目を疑った。気まぐれにもほどがある。一体何の心境の変化だ。訳が分からない。今さっきまで立ち去れと言っていた女が何の理由があって白雪に従おうと思ったんだ。
絶対に裏がある。罠がある。あの仕草一つ一つが嘘っぽい。陥れようとする悪策がある。
だと言うのに。
見え透いた仕掛けだと言うのに。
それを信じる者がいた。
「聞き分けが良くて助かります。ロミリア」
既に白雪の背中は前を歩いていた。
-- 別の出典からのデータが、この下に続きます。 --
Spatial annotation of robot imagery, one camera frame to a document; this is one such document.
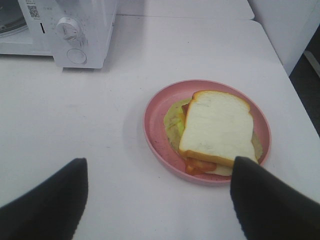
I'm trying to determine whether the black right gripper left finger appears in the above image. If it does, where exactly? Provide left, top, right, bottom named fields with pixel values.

右手にはいつの間にか刀を具現化させて。
「駄目だっ!」
ぱちんと。
堪えられずに笑みを零したロミリアが指を鳴らした。
それは白雪が玉座に続く一段に足を踏み入れた時。
一体、いつからそいつはいたのだろう。
魔力の気配は愚か、生きているという気配すら感じない。
一際大きな図体が階段の背後から現れた。